As MPLS networks got more and more common, there were also approaches to stretch the MPLS domain from the WAN to the datacenter up to the Top-of-Rack (ToR) Switch in order to address scalability issues seen with traditional Layer 2 based Datacenters. Essentially this would have meant that each ToR Switch would act as a PE router in the MPLS network. There was only little adoption to this principle, as this increased the complexity of ToR switches and still did not solve the integration problem between the computing layer and the network layer. There was still a need to run VLANs between the Switch and the hypervisor in order to attach virtual machines to the correct network.

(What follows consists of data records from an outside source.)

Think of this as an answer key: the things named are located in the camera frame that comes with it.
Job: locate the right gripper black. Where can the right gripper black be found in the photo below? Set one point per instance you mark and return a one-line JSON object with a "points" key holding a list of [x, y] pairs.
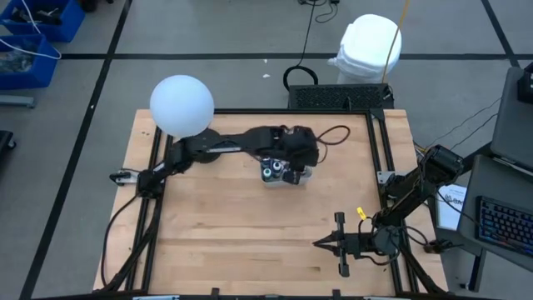
{"points": [[358, 244]]}

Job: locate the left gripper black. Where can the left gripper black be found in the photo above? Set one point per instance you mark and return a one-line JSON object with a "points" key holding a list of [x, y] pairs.
{"points": [[297, 150]]}

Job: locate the large bottle black tip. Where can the large bottle black tip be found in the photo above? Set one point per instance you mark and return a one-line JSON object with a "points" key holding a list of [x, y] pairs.
{"points": [[276, 166]]}

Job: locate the large bottle green tip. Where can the large bottle green tip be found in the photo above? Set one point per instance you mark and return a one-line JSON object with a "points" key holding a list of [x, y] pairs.
{"points": [[267, 171]]}

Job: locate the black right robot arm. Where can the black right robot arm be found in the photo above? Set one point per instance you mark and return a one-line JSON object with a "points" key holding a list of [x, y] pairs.
{"points": [[416, 187]]}

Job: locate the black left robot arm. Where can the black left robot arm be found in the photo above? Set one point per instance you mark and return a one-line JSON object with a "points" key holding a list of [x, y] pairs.
{"points": [[233, 143]]}

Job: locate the grey plastic bin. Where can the grey plastic bin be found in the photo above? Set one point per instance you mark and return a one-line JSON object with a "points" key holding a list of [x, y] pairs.
{"points": [[308, 177]]}

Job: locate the yellow tag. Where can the yellow tag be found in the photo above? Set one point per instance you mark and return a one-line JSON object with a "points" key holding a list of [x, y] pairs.
{"points": [[361, 213]]}

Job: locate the black clamp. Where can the black clamp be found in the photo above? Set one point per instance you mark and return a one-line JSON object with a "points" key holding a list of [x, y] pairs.
{"points": [[215, 291], [336, 293]]}

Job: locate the black perforated computer case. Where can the black perforated computer case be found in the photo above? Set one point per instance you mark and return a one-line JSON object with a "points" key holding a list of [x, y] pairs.
{"points": [[339, 96]]}

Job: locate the brown black floor object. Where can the brown black floor object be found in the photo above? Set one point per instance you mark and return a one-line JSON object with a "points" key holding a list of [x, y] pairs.
{"points": [[435, 246]]}

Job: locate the white globe lamp black base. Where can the white globe lamp black base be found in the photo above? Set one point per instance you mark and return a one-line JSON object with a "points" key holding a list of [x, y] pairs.
{"points": [[181, 106]]}

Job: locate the white bucket with bag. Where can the white bucket with bag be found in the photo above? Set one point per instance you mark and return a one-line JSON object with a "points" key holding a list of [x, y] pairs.
{"points": [[368, 46]]}

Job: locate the white paper sheet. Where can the white paper sheet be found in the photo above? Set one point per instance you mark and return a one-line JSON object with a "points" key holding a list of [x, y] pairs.
{"points": [[451, 210]]}

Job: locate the dark grey desk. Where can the dark grey desk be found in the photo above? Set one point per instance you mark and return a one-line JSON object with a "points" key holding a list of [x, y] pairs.
{"points": [[491, 183]]}

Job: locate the black backlit keyboard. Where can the black backlit keyboard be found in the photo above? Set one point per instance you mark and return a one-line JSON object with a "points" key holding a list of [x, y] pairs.
{"points": [[504, 225]]}

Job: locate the grey side table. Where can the grey side table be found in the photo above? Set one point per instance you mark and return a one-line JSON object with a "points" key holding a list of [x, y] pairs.
{"points": [[514, 121]]}

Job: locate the black device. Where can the black device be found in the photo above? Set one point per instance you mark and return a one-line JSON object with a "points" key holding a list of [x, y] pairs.
{"points": [[526, 85]]}

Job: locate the blue storage bin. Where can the blue storage bin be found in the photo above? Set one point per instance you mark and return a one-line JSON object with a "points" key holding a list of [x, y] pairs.
{"points": [[46, 71], [71, 21]]}

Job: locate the grey metal bar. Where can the grey metal bar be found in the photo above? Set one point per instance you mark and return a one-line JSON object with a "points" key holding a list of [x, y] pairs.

With the ascent of Software Defined Networking (SDN) new efforts were made to bring overlay networks to data centers, however this time the edge function was moved moved down to the hypervisor on the computing layer. Additionally, a new set of overlay technologies besides MPLS became popular, of which one is VXLAN.
Moving the edge function down to the computing layer was a natural choice, because this device knows exactly which virtual machine (VM) belongs to which virtual network (VN). ToR switches in these scenario are somewhat degraded to provide IP connectivity between different hypervisor nodes. Although the technology used might be different, the concept is still the same and provides the same benefits as in MPLS-based networks. The number of forwarding entries on the ToR switch – regardless whether these are Layer 2 or Layer 3 – is only depending on the number of hypervisors, but not on the number of virtual machines as before.
The life on a packet that is sent from one virtual machine on one hypervisor to another VM in the same virtual network that is located on another hypervisor is very similar to the life of a packet sent by a customer towards an MPLS enabled PE router:
- The packet is received on the hypervisor on a virtual ingress port.
- The hypervisor knows to which virtual network this port belongs and can make a lookup (could be Layer 2 if the destination is in the same virtual network, or Layer 3) based on that information.
- When the lookup has been performed the original packet get’s encapsulated with a new header and the destination IP address of the new header is the destination hypervisor.
- The packet is handed off to the physical network. The physical network makes the forwarding decision only based on the outer IP header and does not look into the packet payload.
- Eventually when the packet is received on the egress hypervisor, it gets decapsulated and forwarded to the correct virtual machine.
The egress hypervisor uses information from the overlay header in order to determine the correct virtual network that this packet belongs to. While the mapping between a packet and a routing context (VRF in MPLS terms) was done with a label in MPLS networks, VXLAN uses the Virtual Network Identifier (VNI) that is part of the VXLAN header.
The fact that only IP connectivity is required for running these kinds of network enables data center operators to use pure IP Fabrics in their data center and still provide Layer 2 connectivity across the data center on the overlay if needed. Besides IP connectivity also support for jumbo frames is highly recommended in these implementations in order to prevent massive packet fragmentation that could occur because of the added overlay header.